> **Exercise requirements**
The data below holds a line containing "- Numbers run" and a line containing "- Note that"; please quote exactly those two lines and every line between them, and nothing else.

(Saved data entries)
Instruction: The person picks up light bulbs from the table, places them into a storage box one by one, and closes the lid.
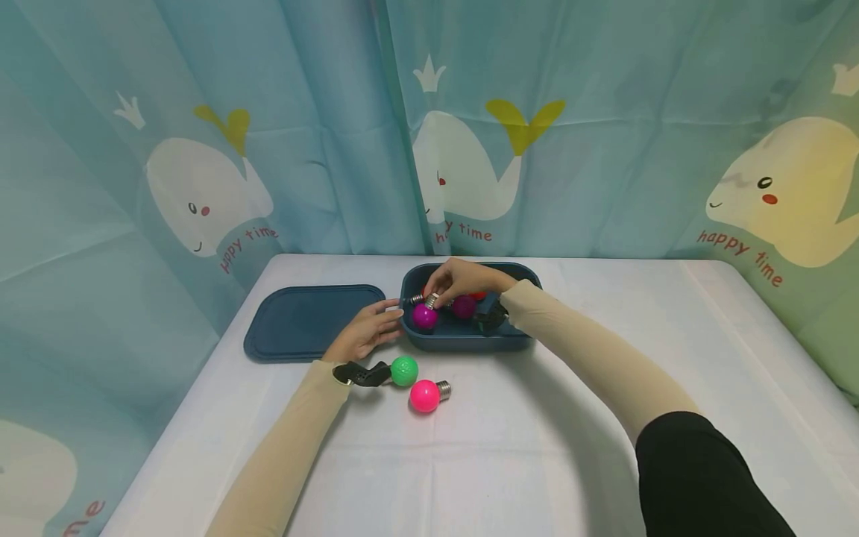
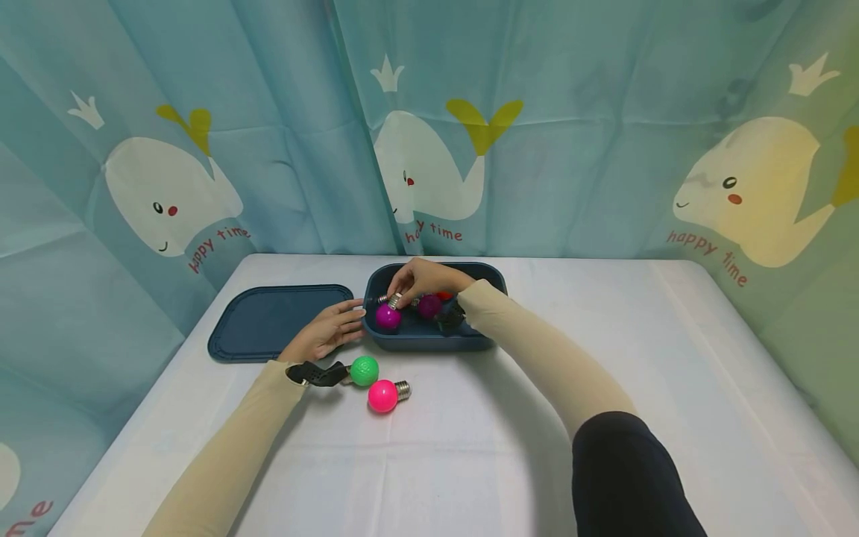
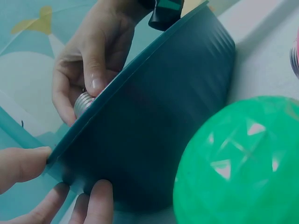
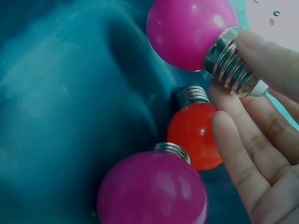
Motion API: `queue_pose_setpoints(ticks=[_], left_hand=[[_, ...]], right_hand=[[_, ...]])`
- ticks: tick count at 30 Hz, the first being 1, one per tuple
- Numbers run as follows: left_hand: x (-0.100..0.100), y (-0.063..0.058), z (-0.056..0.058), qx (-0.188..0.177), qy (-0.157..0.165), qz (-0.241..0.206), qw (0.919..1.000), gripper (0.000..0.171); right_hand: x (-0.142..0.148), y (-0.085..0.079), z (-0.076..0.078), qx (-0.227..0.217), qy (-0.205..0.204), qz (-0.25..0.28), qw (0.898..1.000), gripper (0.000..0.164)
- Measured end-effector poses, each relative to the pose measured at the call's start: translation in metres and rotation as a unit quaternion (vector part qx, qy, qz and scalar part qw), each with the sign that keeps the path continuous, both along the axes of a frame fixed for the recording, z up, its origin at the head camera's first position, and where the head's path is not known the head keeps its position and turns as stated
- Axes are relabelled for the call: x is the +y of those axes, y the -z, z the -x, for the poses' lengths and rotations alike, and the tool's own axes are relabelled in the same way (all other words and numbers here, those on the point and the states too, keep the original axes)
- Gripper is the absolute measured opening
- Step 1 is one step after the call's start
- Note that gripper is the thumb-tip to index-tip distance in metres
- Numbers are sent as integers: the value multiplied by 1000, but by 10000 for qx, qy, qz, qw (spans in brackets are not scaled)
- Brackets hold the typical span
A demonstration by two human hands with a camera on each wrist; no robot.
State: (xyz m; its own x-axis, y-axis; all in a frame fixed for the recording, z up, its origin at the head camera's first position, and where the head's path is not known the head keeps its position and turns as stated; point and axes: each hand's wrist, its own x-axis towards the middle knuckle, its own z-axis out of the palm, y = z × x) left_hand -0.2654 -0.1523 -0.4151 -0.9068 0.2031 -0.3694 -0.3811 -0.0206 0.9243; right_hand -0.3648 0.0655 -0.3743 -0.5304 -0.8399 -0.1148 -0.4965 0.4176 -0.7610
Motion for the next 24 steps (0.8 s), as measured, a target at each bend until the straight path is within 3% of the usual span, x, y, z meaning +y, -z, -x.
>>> queue_pose_setpoints(ticks=[24], left_hand=[[0, 1, 2, -21, -36, 69, 10000, 54]], right_hand=[[-12, 11, 1, -264, -48, -205, 9994, 23]])
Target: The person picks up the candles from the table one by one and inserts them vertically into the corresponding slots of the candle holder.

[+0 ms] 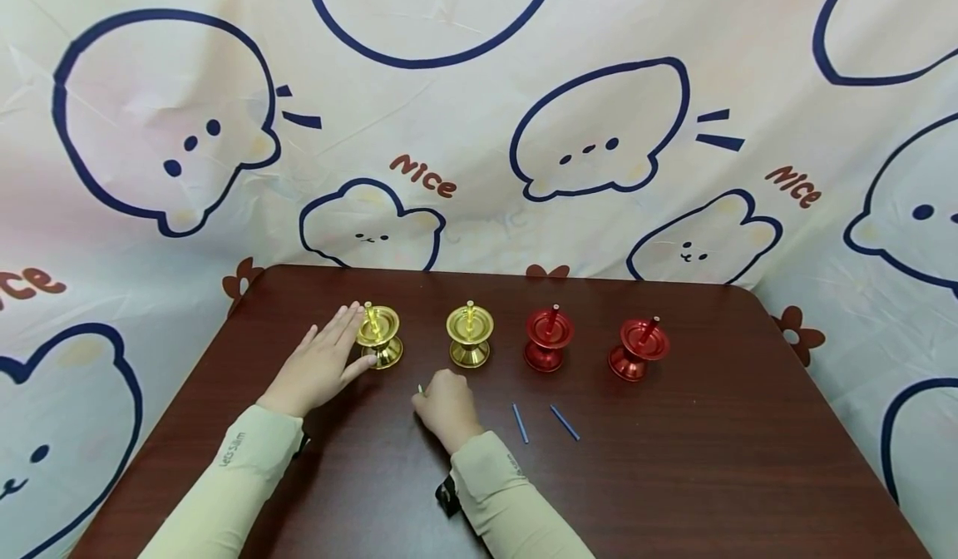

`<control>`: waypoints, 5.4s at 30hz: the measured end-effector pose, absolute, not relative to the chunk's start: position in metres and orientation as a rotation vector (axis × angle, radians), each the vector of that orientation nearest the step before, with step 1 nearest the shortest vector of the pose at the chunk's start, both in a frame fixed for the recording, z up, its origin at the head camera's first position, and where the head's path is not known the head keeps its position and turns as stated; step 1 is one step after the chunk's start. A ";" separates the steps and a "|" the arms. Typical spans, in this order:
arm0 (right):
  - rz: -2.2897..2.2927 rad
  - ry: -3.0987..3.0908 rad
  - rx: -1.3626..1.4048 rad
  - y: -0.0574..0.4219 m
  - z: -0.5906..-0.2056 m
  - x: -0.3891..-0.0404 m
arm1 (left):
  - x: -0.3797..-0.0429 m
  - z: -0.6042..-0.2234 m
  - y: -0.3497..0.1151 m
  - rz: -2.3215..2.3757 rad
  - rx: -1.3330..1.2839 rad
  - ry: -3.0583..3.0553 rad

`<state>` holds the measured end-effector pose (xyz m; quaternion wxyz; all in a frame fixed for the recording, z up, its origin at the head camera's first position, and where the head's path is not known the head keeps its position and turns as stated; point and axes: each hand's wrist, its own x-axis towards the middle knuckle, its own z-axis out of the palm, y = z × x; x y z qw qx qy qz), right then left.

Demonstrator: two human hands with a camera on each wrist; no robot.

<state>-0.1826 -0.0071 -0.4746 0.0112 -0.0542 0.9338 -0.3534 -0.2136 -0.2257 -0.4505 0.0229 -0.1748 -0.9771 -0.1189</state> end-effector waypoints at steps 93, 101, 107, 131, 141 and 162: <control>-1.894 2.566 -0.503 -0.007 -0.424 -0.237 | -0.212 -0.445 -0.226 -0.358 -0.544 -3.026; -1.946 2.560 -0.585 -0.012 -0.419 -0.244 | -0.213 -0.445 -0.227 -0.353 -0.541 -3.039; -1.944 2.544 -0.619 -0.017 -0.415 -0.249 | -0.212 -0.444 -0.227 -0.346 -0.542 -3.038; -1.900 2.575 -0.669 -0.031 -0.399 -0.262 | -0.209 -0.443 -0.226 -0.360 -0.553 -2.999; -1.826 2.639 -0.738 -0.038 -0.392 -0.263 | -0.209 -0.445 -0.226 -0.349 -0.546 -2.998; -1.741 2.652 -0.768 -0.043 -0.391 -0.266 | -0.212 -0.444 -0.226 -0.361 -0.560 -3.007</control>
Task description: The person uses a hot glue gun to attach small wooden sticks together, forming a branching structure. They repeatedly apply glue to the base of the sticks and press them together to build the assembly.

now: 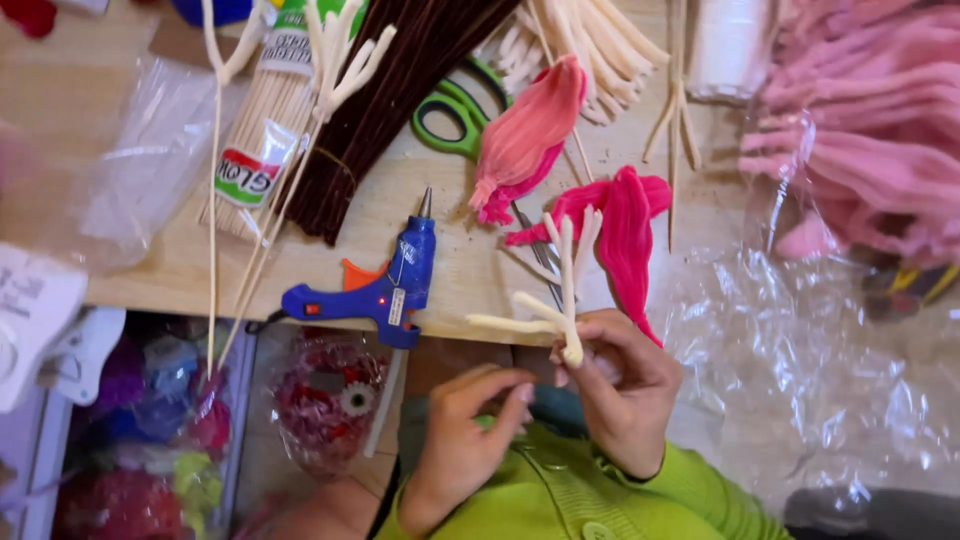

> **Solution for this exercise**
- Numbers run as follows: left_hand: x (-0.100..0.100), y (-0.063..0.058), z (-0.056..0.058), qx (-0.188..0.177), qy (-0.157..0.165), qz (-0.241..0.206), qw (0.919..1.000), gripper (0.000..0.171); right_hand: x (-0.142..0.148), y (-0.085..0.079), z (-0.076..0.078), qx (-0.227..0.217), qy (-0.205..0.204), qz (-0.25..0.28), qw (0.898..1.000), gripper (0.000..0.164)
- Measured end-effector poses, each relative to the pose measured at the call's start: translation in metres and rotation as a unit quaternion (vector part qx, qy, qz and scalar part qw), each with the sign that keeps the path continuous, both along the axes of a frame fixed for the recording, z up, its origin at the head camera's first position, and where the head's path is not known the head keeps its position and turns as stated
- Axes are relabelled for the call: x is the +y of those axes, y the -z, z the -x, for the poses' lengths and rotations alike, and the tool's own axes are relabelled in the same way (all other words and numbers here, those on the point and the states too, keep the original axes)
- Gripper is the absolute measured opening
- Step 1 is one step after the call's start
- Note that gripper is the thumb-tip to index-tip distance in metres

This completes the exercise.